* REQUIREMENT *
What appears from the first line of the records below through the line containing "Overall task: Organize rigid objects" must be reproduced verbatim.

MATERIALS PROVIDED section start

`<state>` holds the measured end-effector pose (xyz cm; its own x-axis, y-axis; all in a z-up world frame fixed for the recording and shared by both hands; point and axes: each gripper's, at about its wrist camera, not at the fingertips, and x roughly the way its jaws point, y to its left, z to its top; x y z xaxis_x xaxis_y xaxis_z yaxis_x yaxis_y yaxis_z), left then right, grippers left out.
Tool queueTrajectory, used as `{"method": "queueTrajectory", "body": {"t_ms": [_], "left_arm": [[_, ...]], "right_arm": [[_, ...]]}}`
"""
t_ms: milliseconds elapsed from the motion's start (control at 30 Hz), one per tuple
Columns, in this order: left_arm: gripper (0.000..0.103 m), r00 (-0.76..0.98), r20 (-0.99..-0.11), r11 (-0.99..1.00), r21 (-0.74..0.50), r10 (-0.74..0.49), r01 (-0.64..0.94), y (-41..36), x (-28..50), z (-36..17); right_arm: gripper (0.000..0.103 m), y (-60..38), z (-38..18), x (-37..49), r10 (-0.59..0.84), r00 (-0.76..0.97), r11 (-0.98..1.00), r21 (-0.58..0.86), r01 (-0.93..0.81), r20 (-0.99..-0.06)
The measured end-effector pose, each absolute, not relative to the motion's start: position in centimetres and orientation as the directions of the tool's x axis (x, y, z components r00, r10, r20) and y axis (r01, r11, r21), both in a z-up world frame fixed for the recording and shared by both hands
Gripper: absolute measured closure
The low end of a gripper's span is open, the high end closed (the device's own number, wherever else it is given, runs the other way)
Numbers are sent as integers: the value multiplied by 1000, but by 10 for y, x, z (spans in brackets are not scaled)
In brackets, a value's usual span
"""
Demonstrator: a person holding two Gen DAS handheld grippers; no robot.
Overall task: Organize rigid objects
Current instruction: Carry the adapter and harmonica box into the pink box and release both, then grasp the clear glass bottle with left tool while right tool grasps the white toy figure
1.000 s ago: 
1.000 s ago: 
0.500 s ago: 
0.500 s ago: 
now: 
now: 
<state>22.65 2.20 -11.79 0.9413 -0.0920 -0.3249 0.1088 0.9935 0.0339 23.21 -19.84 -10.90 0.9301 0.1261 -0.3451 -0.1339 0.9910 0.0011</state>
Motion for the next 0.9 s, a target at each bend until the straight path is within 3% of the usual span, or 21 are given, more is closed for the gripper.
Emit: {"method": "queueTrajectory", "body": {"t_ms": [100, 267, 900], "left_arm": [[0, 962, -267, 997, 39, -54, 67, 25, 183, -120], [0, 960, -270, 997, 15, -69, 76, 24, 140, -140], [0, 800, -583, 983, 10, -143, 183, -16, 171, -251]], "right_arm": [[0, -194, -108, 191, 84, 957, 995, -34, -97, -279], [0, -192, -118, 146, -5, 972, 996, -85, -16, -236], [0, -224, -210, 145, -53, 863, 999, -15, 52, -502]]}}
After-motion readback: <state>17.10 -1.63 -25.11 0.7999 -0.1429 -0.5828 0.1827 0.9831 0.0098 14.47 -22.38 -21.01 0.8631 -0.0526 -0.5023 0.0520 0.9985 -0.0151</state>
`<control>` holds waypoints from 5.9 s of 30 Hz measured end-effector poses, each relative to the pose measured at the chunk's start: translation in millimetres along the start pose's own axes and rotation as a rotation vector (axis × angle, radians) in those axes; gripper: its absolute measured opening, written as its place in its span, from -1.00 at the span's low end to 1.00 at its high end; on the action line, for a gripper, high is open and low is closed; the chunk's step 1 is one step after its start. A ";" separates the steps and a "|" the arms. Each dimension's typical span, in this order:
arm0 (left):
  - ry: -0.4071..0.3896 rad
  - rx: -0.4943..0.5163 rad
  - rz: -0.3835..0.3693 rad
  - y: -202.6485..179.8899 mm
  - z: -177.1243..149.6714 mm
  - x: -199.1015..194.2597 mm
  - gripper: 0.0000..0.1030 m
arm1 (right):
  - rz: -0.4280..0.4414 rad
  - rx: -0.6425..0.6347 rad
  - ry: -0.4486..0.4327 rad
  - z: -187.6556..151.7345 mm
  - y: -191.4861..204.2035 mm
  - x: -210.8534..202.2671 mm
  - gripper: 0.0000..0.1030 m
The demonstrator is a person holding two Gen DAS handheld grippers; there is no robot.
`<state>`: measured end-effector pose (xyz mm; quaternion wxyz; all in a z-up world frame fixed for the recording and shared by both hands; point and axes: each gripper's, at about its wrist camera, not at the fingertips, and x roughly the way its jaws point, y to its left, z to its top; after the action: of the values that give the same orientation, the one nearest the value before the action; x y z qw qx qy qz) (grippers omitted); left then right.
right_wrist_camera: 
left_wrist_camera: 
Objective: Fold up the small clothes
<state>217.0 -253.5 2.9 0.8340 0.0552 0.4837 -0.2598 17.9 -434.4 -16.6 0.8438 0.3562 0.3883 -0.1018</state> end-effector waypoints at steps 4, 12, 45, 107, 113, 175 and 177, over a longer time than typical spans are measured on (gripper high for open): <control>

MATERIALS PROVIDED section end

* TASK RESPONSE *
`<state>` holds the measured end-effector pose (xyz cm; its own x-axis, y-axis; all in a z-up world frame fixed for the recording and shared by both hands; point and axes: each gripper's, at about its wrist camera, not at the fingertips, and x roughly the way its jaws point, y to its left, z to its top; x y z xaxis_x xaxis_y xaxis_z yaxis_x yaxis_y yaxis_z), left then right, grippers left out.
Tool queueTrajectory, used as `{"method": "queueTrajectory", "body": {"t_ms": [_], "left_arm": [[_, ...]], "right_arm": [[_, ...]]}}`
"""
t_ms: milliseconds elapsed from the motion's start (control at 30 Hz), one per tuple
Columns, in this order: left_arm: gripper (0.000..0.103 m), r00 (-0.76..0.98), r20 (-0.99..-0.11), r11 (-0.99..1.00), r21 (-0.74..0.50), r10 (-0.74..0.49), r01 (-0.64..0.94), y (-41..36), x (-28..50), z (-36..17); right_arm: gripper (0.000..0.103 m), y (-60..38), z (-38..18), x (-37..49), r10 (-0.59..0.84), r00 (-0.76..0.97), r11 (-0.98..1.00), r21 (-0.58..0.86), r01 (-0.93..0.81), r20 (-0.99..-0.06)
The measured end-effector pose, each absolute, not relative to the motion's start: position in centimetres and orientation as the directions of the tool's x axis (x, y, z components r00, r10, r20) and y axis (r01, r11, r21), both in a z-up world frame fixed for the recording and shared by both hands
Gripper: absolute measured closure
The low end of a gripper's span is open, the high end closed (the device's own number, wherever else it is given, runs the other way)
Numbers are sent as integers: the value multiplied by 1000, but by 10 for y, x, z (spans in brackets are not scaled)
In brackets, a value's usual span
"""
Demonstrator: a person holding two Gen DAS handheld grippers; no robot.
Overall task: Organize rigid objects

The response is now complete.